My expectations were really low with how poorly my troubleshooting was going, but the glue stick trick solved it completely. I'm amazed! Thank you very much.
For any other females 3d printers who found themselves here might want to go find another video. @7:32 "you don't want fluffy girly smell in the 3d print room"
Hi there, If you're considering getting dental work done, I can help you with your journey to Turkey. We have highly experienced and qualified dentists here, and they use high-tech equipment in very hygienic conditions. Since our country is still recovering from the economic crisis after the Covid pandemic, our prices are currently quite low compared to European countries. I think you should consider taking advantage of this opportunity. Do your own research first and make sure you're comfortable with the idea. Here are some additional points you may want to include: You can find many dental clinics in Turkey that cater to foreign patients. They often have English-speaking staff and can help you with everything from booking your flights and accommodation to arranging transportation and providing aftercare. The cost of dental work in Turkey is typically 50-70% lower than in the US. For example, a single dental implant can cost up to $5,000 in the US, but it would only cost around $2,000 in Turkey. You can combine your dental treatment with a vacation in Turkey. The country has a rich history and culture, and there are many beautiful places to visit. I hope this information is helpful. Please feel free to ask me any questions you have. Best regards,
Great video! Good to see the results! I printed a two stage 3D printed rocket a while ago, the motor fired and then the rocket went to blast the separation... and it blew the whole thing up.

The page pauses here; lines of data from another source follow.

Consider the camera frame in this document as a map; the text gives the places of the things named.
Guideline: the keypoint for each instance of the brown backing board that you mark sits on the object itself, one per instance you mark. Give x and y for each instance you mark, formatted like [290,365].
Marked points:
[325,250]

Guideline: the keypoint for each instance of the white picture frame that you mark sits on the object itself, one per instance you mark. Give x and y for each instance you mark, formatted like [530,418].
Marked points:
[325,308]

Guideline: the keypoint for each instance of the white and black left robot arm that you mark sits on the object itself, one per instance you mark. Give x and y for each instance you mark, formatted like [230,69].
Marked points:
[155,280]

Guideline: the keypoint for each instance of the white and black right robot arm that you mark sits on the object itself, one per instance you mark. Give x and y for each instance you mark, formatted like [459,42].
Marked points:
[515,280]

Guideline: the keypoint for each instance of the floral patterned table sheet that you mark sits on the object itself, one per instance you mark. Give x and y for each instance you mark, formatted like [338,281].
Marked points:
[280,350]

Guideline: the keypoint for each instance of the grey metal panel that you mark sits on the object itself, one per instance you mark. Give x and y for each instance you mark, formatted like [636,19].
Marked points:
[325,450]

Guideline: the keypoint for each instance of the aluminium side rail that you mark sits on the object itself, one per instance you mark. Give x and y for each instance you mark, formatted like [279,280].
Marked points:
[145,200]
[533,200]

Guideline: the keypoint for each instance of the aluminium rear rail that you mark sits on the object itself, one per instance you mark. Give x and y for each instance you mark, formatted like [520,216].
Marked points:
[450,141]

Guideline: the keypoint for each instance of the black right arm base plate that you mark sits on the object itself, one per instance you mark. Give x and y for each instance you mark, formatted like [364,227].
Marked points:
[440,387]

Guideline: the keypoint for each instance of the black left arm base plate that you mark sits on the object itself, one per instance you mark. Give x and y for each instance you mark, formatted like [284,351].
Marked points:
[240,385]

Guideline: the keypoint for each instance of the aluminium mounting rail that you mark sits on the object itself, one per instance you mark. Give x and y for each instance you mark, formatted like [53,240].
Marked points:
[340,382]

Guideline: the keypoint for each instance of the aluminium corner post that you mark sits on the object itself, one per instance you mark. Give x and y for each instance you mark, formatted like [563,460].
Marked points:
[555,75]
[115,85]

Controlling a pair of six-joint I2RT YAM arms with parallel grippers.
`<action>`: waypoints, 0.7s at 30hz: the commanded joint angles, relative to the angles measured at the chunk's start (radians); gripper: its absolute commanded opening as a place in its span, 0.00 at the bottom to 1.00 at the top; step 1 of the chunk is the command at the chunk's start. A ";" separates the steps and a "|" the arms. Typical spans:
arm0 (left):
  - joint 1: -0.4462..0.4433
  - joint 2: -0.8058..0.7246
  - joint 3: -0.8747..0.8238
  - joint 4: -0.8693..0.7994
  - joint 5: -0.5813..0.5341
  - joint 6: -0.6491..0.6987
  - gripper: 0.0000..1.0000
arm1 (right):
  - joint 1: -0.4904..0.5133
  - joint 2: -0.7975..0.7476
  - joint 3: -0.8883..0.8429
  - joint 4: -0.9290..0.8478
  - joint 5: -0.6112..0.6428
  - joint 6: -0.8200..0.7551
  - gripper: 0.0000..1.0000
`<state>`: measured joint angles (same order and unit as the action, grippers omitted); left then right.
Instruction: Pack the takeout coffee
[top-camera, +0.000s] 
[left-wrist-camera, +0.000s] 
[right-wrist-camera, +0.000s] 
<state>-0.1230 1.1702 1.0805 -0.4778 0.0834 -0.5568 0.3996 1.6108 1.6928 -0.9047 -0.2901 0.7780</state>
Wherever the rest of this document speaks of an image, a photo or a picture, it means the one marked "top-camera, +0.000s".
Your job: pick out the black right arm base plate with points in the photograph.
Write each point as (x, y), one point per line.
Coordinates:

Thank you for the narrative story on how thing are working with paper drag. Just a question: Should I turn the heater bed off and apply the Elmer's Glue Stick and go ahead with printing without heated bed? Thank again!

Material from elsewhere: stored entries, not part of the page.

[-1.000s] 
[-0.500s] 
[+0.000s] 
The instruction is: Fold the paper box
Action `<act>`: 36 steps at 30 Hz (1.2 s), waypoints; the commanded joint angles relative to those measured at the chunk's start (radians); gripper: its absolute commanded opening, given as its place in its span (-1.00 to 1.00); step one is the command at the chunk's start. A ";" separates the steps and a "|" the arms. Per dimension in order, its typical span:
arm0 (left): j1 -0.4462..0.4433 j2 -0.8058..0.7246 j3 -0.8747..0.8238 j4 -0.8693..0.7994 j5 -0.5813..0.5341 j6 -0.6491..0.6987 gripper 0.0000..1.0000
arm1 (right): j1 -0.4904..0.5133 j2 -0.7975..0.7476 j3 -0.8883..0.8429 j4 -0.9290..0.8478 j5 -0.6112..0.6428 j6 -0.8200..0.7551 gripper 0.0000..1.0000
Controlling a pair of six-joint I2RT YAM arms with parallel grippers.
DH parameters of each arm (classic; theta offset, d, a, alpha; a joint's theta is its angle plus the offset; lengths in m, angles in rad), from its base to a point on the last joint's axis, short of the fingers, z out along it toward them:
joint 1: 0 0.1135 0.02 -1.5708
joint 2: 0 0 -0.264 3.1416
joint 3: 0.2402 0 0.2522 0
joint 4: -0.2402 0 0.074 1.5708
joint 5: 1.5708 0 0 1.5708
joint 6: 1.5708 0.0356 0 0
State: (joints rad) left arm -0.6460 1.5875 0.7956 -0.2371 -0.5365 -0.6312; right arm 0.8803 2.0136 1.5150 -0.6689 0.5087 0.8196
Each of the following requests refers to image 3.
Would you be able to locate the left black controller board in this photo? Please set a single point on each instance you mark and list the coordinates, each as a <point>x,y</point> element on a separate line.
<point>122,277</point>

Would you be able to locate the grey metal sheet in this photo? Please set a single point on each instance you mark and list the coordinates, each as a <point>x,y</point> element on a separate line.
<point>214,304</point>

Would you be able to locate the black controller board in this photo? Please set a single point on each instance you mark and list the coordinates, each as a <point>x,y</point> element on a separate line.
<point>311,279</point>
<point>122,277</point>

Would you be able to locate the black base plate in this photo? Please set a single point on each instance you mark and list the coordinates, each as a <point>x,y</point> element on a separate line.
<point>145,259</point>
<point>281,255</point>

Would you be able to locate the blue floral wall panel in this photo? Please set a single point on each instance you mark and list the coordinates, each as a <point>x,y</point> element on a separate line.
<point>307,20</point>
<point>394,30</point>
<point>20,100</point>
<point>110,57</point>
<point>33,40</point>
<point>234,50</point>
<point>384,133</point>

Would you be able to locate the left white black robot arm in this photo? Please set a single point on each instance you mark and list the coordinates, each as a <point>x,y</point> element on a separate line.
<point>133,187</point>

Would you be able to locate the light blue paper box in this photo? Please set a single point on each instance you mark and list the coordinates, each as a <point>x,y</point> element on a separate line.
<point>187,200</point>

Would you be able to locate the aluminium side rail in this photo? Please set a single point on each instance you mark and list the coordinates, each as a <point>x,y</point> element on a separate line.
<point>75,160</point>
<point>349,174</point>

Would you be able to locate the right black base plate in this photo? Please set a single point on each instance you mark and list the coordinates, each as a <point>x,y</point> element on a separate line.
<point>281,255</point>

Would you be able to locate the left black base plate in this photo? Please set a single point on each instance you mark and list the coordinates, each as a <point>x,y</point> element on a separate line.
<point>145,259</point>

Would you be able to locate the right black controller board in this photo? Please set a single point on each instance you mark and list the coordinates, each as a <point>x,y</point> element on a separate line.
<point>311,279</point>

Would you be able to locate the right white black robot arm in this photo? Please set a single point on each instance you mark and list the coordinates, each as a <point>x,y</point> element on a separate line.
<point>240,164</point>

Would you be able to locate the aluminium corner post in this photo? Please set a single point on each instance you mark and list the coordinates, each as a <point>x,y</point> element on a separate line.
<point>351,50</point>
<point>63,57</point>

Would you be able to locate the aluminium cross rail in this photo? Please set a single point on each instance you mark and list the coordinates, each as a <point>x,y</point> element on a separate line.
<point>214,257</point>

Guide for slightly different setting: CR Touch and PlatformIO instead of Arduino IDE V2 (muy guide disappeard - thanks google!) In case anyone missed. He told at 5:38 the wire color is : brown - ground red 5V yellow Signal (black and white are end-switch) The CR touch does have different colors white, black, yellow, red, blue Well, the modern BL touch too. It's a pity we don't know how to match these colors. going to buy 32 bit board.

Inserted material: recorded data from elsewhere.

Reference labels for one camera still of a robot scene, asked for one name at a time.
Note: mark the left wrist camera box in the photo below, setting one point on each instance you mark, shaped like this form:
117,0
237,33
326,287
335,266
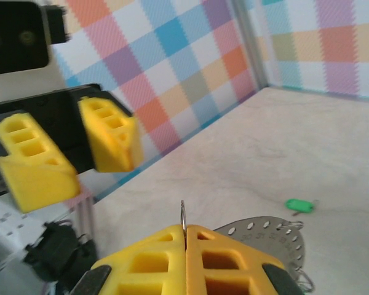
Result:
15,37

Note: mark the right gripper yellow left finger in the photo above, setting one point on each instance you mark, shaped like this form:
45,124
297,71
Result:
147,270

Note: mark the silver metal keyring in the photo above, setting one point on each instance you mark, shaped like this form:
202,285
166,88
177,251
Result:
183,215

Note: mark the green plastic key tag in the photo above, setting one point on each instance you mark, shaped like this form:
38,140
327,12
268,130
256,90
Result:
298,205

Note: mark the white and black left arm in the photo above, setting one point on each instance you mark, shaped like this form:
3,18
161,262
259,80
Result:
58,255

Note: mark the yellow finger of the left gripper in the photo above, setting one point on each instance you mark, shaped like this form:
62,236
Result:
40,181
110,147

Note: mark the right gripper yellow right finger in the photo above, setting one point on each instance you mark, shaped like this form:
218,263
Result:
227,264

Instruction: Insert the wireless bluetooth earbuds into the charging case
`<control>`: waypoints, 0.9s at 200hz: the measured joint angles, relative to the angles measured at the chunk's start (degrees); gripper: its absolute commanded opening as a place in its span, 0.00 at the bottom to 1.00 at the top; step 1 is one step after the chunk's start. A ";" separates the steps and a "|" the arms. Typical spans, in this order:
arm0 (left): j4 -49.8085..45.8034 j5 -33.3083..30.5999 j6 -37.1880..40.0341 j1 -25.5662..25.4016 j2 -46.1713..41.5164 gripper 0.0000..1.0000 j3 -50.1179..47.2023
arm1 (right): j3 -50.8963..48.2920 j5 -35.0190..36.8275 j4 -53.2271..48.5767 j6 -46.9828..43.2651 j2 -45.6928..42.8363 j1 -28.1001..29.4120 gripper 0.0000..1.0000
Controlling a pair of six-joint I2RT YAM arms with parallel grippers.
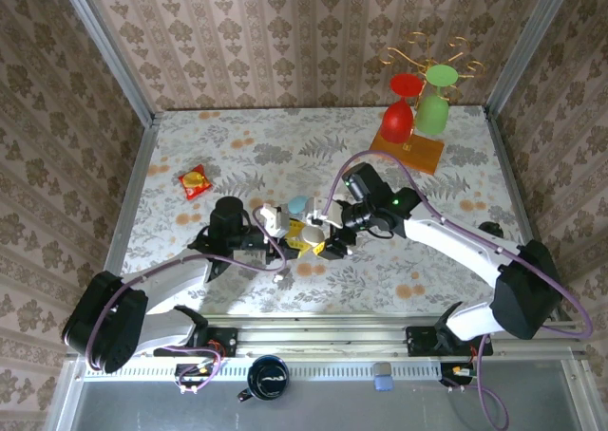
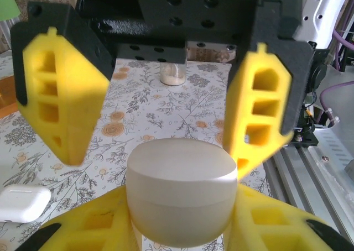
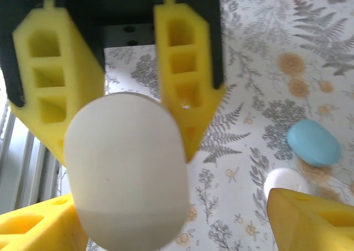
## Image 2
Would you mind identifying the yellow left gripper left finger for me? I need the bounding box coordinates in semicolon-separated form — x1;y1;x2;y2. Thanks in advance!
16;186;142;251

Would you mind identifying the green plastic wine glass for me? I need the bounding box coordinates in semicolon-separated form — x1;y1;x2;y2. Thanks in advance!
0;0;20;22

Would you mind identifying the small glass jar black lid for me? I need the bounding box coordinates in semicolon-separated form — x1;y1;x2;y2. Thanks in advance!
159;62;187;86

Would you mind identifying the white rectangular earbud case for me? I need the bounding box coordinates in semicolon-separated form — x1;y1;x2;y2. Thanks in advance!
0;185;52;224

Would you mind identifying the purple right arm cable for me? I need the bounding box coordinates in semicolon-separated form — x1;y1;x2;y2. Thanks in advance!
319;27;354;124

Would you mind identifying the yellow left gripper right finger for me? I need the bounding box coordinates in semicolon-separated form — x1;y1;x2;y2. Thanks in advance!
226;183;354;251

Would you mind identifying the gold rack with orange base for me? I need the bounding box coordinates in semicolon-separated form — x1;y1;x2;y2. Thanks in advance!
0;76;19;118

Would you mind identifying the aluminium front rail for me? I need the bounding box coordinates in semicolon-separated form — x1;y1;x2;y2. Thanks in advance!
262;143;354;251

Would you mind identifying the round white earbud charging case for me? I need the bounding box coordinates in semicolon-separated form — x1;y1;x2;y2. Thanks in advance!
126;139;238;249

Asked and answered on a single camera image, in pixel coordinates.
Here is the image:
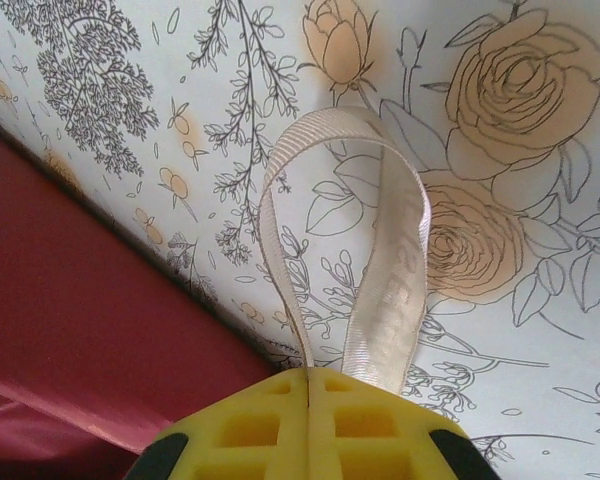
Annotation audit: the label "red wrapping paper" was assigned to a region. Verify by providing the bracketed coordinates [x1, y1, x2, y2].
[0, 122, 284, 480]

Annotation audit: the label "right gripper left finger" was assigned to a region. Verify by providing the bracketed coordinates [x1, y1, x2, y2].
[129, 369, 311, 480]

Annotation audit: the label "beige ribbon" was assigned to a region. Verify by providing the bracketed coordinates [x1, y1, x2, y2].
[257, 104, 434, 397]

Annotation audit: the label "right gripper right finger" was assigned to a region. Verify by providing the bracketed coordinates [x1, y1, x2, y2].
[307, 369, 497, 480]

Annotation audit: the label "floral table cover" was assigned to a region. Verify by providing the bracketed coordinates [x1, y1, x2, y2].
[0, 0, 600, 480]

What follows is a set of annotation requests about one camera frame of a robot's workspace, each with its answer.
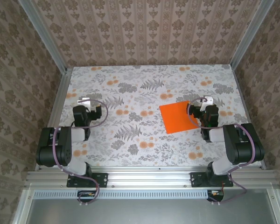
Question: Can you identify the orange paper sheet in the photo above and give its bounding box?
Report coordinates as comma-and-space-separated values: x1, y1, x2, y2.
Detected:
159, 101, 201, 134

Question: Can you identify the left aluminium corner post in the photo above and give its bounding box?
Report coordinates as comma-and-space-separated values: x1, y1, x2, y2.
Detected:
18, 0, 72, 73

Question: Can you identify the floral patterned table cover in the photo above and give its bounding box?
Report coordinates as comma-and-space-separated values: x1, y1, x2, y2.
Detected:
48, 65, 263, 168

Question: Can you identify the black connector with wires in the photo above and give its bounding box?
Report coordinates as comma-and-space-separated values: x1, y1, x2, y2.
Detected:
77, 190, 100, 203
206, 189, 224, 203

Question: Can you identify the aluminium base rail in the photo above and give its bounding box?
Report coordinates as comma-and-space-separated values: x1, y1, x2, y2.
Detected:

How dd you get that final petsfang screw in.t's right behind the bl-touch. i am sorry i had to remove the bl-touch first. :D damn i hate bending over for too long over such a big printer. CHeers
At the point of Minus one you need to explain how you take off the limit. The problem could be that the Nozzle cannot go below to a negative number. This requires the use of :M211 S0 to turn off the the protection. This will allow the negative value to be acquired by changing the height of the Z.
Been having a problem with my Ender 3 lately. Had all sorts of z-offset and home problems that I had to fix one by one (the end stop too high, the wheels too loose and backing out, the arm going crooked and/or making short/smushed parts, etc... etc... but after finally getting all those things fixed, out of nowhere now I need a -0.9mm offset, which is too much to be able to use several slicing programs. Like Cura and Creality, they only allow a -0.27mm offset max. I know there are other ways to "fix" the problem, but I don't want to have to rig anything that's going to make it hard to print different things with different slicer programs and I don't want to have to mess with settings every single time I want to print something. For the first 4 weeks of having the machine (excluding the problems), for the most part I would just slice and print the parts. I didn't need to mess with settings or have to do anything special just to print a normal part.